_PROBLEM STATEMENT_
The data below holds a line containing "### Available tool" and a line containing "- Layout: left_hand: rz"; please quote exactly those two lines and every line between them, and nothing else.

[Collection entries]
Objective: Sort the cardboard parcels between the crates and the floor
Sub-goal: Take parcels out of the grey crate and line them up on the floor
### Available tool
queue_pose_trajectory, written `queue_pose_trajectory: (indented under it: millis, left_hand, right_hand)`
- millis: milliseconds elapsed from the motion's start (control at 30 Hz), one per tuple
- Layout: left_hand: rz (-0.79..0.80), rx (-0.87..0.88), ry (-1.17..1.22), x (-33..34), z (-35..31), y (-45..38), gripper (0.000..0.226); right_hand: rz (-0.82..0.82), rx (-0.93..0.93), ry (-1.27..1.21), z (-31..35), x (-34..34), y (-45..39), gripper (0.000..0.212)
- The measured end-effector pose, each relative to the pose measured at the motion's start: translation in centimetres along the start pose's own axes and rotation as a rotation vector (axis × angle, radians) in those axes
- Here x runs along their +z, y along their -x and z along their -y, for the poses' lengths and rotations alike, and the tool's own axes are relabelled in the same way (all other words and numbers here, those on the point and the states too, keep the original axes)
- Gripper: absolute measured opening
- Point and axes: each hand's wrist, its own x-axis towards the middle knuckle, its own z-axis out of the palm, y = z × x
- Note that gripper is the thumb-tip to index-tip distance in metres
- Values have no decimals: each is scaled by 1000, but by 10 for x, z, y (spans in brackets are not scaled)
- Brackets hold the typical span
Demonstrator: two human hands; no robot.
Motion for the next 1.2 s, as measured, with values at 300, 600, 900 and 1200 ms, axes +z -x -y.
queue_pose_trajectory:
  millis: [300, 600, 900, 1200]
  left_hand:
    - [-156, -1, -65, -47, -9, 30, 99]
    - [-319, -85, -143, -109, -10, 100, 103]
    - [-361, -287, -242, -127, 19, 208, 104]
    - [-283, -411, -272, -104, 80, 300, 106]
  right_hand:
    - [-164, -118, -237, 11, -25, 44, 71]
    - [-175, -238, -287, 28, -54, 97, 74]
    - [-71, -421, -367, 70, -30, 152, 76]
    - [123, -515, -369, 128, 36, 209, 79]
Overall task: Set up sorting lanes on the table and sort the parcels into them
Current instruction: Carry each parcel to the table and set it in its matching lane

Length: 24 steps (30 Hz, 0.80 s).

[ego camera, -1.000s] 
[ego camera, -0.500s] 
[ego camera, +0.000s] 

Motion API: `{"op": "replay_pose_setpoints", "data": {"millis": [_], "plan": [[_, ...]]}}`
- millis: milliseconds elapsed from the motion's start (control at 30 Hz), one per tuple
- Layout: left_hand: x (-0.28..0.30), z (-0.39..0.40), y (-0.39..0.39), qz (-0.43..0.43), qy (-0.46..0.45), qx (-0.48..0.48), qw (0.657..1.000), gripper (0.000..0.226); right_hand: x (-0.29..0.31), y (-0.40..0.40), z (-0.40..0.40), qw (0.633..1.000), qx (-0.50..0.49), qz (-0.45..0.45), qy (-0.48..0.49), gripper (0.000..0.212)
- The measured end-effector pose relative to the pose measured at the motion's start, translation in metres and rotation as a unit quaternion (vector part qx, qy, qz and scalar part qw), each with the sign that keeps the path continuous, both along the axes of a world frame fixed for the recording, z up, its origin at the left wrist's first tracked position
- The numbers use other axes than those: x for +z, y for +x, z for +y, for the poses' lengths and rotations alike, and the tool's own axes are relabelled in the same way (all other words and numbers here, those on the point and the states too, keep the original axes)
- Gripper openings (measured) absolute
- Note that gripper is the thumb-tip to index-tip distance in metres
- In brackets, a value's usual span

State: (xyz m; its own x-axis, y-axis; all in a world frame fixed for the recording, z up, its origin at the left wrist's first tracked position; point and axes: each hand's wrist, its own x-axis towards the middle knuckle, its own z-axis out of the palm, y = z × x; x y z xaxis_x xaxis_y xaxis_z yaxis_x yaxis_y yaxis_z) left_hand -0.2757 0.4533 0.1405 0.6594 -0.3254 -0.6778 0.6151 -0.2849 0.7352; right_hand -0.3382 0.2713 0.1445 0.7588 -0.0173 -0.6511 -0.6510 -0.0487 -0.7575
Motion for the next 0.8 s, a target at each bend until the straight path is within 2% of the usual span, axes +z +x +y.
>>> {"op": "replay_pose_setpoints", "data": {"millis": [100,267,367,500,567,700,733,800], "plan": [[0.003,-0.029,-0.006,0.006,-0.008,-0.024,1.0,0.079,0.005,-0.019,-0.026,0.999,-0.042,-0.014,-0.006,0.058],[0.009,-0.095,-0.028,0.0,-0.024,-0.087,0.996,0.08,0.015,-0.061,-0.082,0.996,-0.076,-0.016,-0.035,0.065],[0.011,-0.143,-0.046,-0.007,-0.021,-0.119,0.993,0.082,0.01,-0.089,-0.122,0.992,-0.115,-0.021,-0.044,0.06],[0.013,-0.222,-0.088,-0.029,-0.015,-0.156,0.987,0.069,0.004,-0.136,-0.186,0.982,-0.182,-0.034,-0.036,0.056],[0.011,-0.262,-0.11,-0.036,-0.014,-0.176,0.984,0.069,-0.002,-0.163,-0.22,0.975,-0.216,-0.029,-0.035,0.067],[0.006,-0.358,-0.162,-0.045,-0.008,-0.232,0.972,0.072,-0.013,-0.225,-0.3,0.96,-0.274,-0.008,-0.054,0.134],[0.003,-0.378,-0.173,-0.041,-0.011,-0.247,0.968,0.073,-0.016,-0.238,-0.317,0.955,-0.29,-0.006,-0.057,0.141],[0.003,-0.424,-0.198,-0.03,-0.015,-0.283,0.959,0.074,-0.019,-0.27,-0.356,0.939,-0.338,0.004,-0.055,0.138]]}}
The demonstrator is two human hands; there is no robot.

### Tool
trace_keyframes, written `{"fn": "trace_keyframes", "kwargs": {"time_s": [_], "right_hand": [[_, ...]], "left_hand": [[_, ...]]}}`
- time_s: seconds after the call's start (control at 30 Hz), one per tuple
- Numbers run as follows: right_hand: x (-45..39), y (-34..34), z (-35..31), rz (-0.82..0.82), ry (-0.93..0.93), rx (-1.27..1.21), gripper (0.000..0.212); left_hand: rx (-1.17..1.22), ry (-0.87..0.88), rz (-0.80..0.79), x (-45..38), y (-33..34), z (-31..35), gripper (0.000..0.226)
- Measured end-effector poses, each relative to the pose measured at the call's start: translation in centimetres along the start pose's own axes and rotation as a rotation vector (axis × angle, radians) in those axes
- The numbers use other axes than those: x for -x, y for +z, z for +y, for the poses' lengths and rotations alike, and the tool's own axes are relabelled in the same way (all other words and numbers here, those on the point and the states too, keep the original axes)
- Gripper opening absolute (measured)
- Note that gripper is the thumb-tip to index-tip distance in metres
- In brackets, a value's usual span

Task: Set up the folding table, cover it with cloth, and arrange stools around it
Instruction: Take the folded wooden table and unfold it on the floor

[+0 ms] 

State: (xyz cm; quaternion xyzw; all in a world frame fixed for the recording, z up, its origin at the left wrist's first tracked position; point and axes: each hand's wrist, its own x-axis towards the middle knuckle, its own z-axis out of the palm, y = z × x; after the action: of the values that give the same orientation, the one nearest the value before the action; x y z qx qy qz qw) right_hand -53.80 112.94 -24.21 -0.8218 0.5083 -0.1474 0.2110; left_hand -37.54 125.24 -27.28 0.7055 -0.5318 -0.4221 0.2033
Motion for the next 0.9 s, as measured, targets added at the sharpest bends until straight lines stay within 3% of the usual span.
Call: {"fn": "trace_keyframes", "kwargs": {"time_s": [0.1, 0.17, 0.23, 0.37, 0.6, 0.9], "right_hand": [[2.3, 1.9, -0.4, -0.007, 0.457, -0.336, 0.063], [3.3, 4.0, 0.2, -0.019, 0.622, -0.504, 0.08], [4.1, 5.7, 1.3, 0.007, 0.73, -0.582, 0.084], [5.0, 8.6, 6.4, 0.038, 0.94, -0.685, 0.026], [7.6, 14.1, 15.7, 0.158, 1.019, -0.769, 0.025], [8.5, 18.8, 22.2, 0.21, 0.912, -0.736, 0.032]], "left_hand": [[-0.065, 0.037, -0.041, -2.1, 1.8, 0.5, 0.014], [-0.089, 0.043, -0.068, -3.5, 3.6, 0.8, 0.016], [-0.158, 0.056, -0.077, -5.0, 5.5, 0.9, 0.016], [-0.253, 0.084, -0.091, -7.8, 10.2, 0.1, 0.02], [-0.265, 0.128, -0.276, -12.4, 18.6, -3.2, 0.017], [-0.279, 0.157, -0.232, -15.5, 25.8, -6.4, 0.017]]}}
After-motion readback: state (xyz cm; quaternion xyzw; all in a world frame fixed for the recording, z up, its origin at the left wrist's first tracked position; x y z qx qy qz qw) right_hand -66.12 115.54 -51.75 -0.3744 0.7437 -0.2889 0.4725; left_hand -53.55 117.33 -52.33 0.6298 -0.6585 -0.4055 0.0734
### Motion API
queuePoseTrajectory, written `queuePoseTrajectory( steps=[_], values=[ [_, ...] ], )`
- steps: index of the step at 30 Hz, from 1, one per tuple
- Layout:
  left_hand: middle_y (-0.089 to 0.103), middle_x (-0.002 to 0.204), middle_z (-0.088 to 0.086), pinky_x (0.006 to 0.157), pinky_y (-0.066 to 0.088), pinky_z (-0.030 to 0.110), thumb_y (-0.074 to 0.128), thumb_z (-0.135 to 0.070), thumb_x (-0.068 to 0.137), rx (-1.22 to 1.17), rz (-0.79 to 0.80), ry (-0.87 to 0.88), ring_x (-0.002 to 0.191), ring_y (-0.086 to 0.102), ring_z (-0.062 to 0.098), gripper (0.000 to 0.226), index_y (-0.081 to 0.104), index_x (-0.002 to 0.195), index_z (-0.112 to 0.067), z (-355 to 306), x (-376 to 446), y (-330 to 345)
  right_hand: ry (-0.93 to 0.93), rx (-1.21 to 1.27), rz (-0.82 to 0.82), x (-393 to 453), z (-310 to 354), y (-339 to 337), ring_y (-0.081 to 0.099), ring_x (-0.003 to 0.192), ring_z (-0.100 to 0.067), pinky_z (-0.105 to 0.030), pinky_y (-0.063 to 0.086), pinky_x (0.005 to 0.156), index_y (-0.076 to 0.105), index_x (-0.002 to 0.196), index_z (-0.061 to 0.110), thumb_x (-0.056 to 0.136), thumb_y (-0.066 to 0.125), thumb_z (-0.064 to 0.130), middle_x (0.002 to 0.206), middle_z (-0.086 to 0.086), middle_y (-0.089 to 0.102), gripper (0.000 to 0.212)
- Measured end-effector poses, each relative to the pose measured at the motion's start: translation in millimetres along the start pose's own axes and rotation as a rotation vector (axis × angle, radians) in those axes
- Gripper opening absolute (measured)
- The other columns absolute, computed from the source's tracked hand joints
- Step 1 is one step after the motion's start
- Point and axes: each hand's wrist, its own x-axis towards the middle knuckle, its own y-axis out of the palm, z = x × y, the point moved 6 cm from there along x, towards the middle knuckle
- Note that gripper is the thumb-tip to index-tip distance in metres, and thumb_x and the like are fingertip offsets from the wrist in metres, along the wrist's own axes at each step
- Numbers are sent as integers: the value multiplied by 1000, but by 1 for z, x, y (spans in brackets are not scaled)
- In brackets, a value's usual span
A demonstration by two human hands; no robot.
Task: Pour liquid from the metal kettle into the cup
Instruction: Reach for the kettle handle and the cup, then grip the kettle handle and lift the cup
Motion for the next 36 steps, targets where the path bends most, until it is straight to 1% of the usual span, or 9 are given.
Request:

_OUTPUT OF THE EXERCISE_
### Available tool
queue_pose_trajectory, written `queue_pose_trajectory: (indented under it: millis, left_hand, right_hand)`
- millis: milliseconds elapsed from the motion's start (control at 30 Hz), one per tuple
- Layout: left_hand: rz (-0.79..0.80), rx (-0.87..0.88), ry (-1.17..1.22), x (-33..34), z (-35..31), y (-45..38), gripper (0.000..0.226); right_hand: rz (-0.82..0.82), rx (-0.93..0.93), ry (-1.27..1.21), z (-31..35), x (-34..34), y (-45..39), gripper (0.000..0.212)

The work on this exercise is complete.